**Exercise instructions:**
Both the line below containing "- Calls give" and the line containing "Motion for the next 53", along with every line between them, should be repeated exactly; no other line belongs in the answer.

+++ Data shown +++

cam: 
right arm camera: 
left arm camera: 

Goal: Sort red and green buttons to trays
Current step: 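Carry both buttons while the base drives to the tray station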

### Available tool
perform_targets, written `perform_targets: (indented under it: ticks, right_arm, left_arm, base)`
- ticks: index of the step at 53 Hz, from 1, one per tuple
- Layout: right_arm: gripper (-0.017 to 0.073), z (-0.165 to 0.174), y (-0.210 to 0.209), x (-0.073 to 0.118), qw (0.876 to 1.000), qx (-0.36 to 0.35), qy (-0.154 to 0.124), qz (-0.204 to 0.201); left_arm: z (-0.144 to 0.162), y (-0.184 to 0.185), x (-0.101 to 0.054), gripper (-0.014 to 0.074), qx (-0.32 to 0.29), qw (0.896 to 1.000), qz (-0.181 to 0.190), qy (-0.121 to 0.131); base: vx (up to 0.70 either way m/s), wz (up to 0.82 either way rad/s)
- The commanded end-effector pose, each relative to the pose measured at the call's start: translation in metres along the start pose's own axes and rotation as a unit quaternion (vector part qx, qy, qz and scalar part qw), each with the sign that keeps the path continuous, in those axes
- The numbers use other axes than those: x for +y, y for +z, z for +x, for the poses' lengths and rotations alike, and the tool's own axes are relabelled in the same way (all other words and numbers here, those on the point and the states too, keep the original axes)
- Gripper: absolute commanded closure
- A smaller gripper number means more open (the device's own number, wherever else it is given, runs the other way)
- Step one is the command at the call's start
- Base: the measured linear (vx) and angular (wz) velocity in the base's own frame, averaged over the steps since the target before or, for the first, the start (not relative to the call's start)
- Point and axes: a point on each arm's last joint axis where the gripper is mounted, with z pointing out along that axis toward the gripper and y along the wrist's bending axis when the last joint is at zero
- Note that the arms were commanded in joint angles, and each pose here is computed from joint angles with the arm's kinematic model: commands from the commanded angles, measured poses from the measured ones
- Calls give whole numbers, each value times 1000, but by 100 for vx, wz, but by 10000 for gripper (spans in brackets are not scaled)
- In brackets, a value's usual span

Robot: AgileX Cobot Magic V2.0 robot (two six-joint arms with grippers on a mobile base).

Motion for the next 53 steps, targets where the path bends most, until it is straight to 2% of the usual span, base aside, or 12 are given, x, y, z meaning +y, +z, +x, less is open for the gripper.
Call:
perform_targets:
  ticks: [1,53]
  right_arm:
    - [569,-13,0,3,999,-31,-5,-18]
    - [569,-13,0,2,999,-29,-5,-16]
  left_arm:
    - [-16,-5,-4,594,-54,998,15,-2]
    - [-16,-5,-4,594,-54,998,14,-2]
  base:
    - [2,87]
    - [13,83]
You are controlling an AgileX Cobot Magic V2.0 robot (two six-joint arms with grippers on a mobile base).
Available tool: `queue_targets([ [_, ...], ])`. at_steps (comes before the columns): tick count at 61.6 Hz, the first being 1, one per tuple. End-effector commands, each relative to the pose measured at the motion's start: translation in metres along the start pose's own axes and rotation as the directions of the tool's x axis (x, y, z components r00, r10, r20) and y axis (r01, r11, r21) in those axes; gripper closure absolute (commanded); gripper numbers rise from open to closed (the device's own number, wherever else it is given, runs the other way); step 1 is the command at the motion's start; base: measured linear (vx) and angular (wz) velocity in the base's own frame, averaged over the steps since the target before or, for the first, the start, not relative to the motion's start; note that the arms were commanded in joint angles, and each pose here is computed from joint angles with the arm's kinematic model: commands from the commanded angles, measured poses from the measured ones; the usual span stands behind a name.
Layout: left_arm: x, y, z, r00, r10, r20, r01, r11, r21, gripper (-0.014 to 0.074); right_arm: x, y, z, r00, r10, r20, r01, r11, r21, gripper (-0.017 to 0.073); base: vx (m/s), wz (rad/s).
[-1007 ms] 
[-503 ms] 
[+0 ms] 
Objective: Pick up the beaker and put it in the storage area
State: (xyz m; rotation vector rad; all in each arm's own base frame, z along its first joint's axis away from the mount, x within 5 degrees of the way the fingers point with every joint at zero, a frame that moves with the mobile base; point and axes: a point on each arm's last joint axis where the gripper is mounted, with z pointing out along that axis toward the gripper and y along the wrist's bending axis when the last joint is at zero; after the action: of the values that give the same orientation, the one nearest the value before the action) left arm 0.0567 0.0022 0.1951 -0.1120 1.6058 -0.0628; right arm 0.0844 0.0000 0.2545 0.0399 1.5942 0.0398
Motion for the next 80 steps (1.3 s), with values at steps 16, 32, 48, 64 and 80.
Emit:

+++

**Expected output:**
- Calls give whole numbers, each value times 1000, but by 100 for vx, wz, but by 10000 for gripper (spans in brackets are not scaled)
- In brackets, a value's usual span

Robot: AgileX Cobot Magic V2.0 robot (two six-joint arms with grippers on a mobile base).

Motion for the next 53 steps, targets where the path bends most, until it is straight to 2% of the usual span, base aside, or 12 are given, x, y, z meaning +y, +z, +x, less is open for the gripper.

Above is the complete output.